Someone sat hunched in a chair, surrounded by screens.
She zoomed in.
The monitors weren’t showing movies or spreadsheets. They were showing rooms, her building’s laundry, the stairwell, and then—
Her apartment.
The third screen flickered with green-tinted static, but she could still make out her couch in the corner, her coffee table, the teacup beside her half-read paperback.
It was unmistakably her living room.
The figure at the desk turned slightly, and her stomach dropped.
Even through the glow, the face was clear.
Mr. Caine.
He leaned back, the monitors flashing blue across his glasses. His lips moved slightly, as if speaking to someone she couldn’t hear.
Then one of the screens changed. The hallway appeared, her hallway, and at its end, her.
She stumbled back, nearly dropping her phone.
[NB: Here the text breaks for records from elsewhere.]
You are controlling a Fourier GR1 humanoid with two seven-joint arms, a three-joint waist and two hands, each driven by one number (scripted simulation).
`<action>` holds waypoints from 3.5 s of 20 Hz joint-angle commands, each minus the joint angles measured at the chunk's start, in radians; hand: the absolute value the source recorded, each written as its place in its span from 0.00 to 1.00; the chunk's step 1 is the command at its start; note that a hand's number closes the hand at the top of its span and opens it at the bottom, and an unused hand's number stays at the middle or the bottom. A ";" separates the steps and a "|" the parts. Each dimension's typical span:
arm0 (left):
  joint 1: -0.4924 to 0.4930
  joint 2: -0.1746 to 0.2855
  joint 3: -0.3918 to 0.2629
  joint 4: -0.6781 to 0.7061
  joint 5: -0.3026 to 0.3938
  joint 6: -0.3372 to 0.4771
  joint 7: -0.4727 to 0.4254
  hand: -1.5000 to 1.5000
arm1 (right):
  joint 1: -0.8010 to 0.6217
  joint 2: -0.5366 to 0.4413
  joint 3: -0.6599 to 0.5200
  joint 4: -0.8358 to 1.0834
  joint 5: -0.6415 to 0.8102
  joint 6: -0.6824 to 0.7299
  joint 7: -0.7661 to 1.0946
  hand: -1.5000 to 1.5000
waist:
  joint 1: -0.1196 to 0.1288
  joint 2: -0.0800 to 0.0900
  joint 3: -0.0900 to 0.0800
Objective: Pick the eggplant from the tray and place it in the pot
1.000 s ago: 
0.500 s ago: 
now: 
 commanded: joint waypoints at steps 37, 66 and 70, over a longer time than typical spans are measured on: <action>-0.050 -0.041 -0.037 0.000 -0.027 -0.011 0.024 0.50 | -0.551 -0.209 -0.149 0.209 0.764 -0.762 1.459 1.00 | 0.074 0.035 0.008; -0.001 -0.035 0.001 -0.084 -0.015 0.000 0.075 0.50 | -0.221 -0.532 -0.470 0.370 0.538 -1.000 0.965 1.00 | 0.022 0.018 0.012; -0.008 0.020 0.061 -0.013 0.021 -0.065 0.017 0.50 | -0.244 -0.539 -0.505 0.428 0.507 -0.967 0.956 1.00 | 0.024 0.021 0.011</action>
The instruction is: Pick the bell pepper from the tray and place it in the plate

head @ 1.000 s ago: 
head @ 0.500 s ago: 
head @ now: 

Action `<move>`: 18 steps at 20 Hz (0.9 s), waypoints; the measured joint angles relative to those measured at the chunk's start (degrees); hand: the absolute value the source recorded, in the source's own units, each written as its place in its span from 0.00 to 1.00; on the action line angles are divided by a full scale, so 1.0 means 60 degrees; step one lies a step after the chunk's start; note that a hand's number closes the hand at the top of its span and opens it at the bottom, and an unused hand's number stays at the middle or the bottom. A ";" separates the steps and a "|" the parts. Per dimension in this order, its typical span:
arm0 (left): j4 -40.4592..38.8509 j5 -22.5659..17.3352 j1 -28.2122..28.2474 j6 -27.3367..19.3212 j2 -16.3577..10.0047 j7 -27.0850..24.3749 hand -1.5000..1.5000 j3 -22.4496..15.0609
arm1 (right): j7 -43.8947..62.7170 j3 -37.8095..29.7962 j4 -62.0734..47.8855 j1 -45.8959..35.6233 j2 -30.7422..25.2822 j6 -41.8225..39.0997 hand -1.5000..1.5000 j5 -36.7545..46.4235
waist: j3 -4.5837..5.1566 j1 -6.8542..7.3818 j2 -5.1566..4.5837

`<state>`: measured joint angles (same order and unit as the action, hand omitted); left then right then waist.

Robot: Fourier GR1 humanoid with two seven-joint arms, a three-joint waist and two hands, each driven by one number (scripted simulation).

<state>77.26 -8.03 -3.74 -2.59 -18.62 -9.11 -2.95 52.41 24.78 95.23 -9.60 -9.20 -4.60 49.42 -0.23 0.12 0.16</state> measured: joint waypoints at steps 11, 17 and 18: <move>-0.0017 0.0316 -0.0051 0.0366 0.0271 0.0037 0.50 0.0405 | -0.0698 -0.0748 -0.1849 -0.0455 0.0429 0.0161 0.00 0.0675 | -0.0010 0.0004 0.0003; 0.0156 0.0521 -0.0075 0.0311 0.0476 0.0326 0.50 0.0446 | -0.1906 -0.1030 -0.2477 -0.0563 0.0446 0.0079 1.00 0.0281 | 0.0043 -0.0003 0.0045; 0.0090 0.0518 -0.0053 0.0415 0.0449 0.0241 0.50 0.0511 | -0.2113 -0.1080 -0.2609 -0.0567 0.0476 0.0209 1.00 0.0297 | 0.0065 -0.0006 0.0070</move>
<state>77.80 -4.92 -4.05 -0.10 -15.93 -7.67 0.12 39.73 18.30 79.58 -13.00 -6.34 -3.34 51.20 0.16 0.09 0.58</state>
Her heart slammed against her ribs as the light under the door went out. The hum stopped.
By the time she reached her apartment, her hands were shaking. She locked the door, double-bolted it, and shoved a chair under the handle like she had seen in movies.
Her phone buzzed.
A notification slid down from the top of the screen.
You’ve been watching for 00:03:47.
She frowned. The app had no icon, just a gray circle with a black dot, like an eye.
Before she could react, another message appeared:
Would you like to continue?
[YES] [NO]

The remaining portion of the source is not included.